Gay men have a greater number of older brothers as compared to heterosexual men, which indicates that having a higher number of older male siblings plays a part in affecting a man’s sexual orientation. It is a well-known finding in sexual science and is termed as fraternal birth order effect.
A new study has now pointed that growing levels of antibodies in the immune system of the mother could play a part in determining a man’s sexual preference. A team of researchers from various universities in Canada. published the study in the journal PNAS on Dec. 11.
Maternal Antibodies Play A Part
Brock University’s Anthony Bogaert thinks that some females who are gestated with males produce antibodies that target a Y chromosome-created protein. The immune system generates antibodies to detect foreign molecules created from harmful bacteria.
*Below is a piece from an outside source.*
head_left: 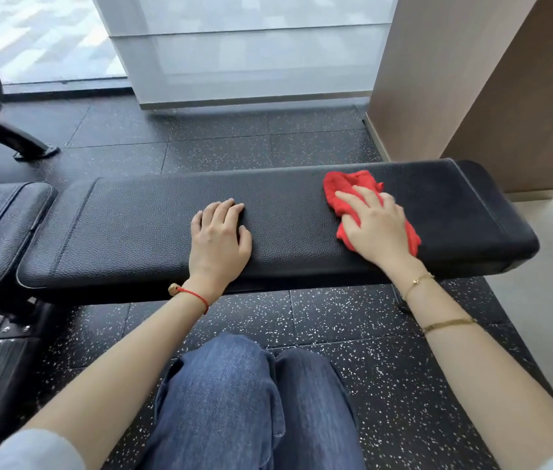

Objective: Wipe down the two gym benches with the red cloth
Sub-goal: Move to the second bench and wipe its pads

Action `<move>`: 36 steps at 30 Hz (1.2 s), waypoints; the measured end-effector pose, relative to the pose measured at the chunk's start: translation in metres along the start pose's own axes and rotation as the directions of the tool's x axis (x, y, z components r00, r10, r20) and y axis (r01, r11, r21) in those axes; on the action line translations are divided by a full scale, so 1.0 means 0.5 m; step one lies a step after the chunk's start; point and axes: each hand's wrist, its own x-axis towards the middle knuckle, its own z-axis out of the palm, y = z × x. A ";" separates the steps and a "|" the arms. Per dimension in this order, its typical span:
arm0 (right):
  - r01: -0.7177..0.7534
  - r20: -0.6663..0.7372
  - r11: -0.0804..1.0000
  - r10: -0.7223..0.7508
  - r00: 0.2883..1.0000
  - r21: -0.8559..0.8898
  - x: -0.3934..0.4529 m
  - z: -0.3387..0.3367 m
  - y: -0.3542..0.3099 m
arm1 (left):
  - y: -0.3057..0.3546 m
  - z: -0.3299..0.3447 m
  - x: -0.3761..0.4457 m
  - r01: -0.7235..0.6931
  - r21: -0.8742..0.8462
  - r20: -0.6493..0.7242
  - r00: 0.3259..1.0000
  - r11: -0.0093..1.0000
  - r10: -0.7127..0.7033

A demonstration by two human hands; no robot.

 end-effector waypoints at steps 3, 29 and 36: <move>-0.138 0.023 0.990 0.138 0.990 -0.013 0.032 0.005 -0.019 | 0.000 0.000 0.001 0.006 0.000 0.002 1.000 1.000 -0.006; -0.099 -0.078 0.994 0.095 0.992 -0.050 -0.127 -0.041 0.088 | 0.115 0.048 0.039 -0.146 -0.088 -0.009 0.989 0.985 0.146; -0.370 -0.182 0.928 0.358 0.916 -0.035 -0.063 -0.075 0.240 | 0.118 0.052 0.036 -0.156 -0.061 -0.022 0.988 0.986 0.155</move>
Pregnant women, however, also generate antibodies against fetal molecules, in cases like when the fetus has another blood group.
Bogaert’s team pondered if maternal antibodies might play a part in impacting sexual orientation. The researchers collected blood samples from 142 pregnant women and tested them for antibodies to a specific brain protein, known as NLGN4Y, which is only produced in males.
The team thought NLGN4Y would be an ideal candidate due to its significant part in how neurons communicate with one another, making it comparatively simple for antibodies to detect it.
The scientists found that women who had homosexual sons with older male siblings had the most increased levels of antibodies against NLGN4Y. The next in line were mothers of homosexual sons with no older male siblings. Mothers who had heterosexual sons had lower levels of these antibodies, whereas sonless women had the lowest level.
The research team suggested that with every male baby some women have, these antibodies build up in their bodies. At increased concentrations, there is a chance that their impact on the protein they target results in an alteration in the development of the brain, which can influence sexual orientation.
“I wouldn’t say we’ve solved the fraternal birth order effect puzzle, but we are getting close to finding a mechanism,” Bogaert said.
The editor of the study paper, Marc Breedlove, from the Michigan State University, said the research was important because it offered a reasonable mechanism for explaining the fraternal birth order effect. Given that NLGN4Y is known to be crucial in the formation of the synapse, one can see how antibodies in mothers might impact the fetal brain’s wiring, which might explain why younger sons are most likely to grow up as homosexual.